▸ Problem description:
Draw out every line with the word "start" from the listing below.

▸ Given material:
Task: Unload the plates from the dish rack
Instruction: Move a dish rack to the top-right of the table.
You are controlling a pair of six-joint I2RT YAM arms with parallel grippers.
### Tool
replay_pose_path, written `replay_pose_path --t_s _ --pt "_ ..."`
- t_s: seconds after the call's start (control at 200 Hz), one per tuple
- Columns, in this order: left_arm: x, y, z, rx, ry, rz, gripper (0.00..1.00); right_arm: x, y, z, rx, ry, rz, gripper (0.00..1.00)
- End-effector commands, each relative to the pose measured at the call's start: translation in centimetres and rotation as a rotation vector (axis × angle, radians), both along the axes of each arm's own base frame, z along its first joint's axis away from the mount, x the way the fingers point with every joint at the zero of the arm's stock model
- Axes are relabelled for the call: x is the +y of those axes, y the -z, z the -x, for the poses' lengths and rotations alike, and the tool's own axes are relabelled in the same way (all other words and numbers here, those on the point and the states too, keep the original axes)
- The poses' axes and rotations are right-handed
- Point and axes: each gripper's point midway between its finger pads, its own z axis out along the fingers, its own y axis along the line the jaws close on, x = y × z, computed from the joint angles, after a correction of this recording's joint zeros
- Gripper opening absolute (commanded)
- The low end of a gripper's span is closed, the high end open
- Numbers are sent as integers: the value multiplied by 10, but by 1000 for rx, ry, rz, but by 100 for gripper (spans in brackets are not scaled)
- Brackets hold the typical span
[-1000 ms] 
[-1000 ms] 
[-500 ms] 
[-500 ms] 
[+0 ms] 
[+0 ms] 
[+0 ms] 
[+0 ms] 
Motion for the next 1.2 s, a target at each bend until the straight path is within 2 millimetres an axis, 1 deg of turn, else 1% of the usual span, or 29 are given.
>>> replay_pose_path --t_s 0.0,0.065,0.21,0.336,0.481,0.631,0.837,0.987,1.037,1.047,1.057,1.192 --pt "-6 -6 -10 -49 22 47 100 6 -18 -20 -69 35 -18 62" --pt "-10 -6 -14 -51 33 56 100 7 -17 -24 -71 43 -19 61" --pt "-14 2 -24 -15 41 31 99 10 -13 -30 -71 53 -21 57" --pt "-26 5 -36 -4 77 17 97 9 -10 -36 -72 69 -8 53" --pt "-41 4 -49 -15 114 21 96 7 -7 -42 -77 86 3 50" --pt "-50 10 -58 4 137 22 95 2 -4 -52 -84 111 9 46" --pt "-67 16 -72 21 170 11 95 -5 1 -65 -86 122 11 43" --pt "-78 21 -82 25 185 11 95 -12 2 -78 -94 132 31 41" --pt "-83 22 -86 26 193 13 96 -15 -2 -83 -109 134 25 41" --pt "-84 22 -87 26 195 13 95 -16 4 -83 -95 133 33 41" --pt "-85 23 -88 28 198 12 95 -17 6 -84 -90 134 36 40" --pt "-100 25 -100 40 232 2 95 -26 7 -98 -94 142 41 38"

▸ Your solution:
- t_s: seconds after the call's start (control at 200 Hz), one per tuple
- End-effector commands, each relative to the pose measured at the call's start: translation in centimetres and rotation as a rotation vector (axis × angle, radians), both along the axes of each arm's own base frame, z along its first joint's axis away from the mount, x the way the fingers point with every joint at the zero of the arm's stock model

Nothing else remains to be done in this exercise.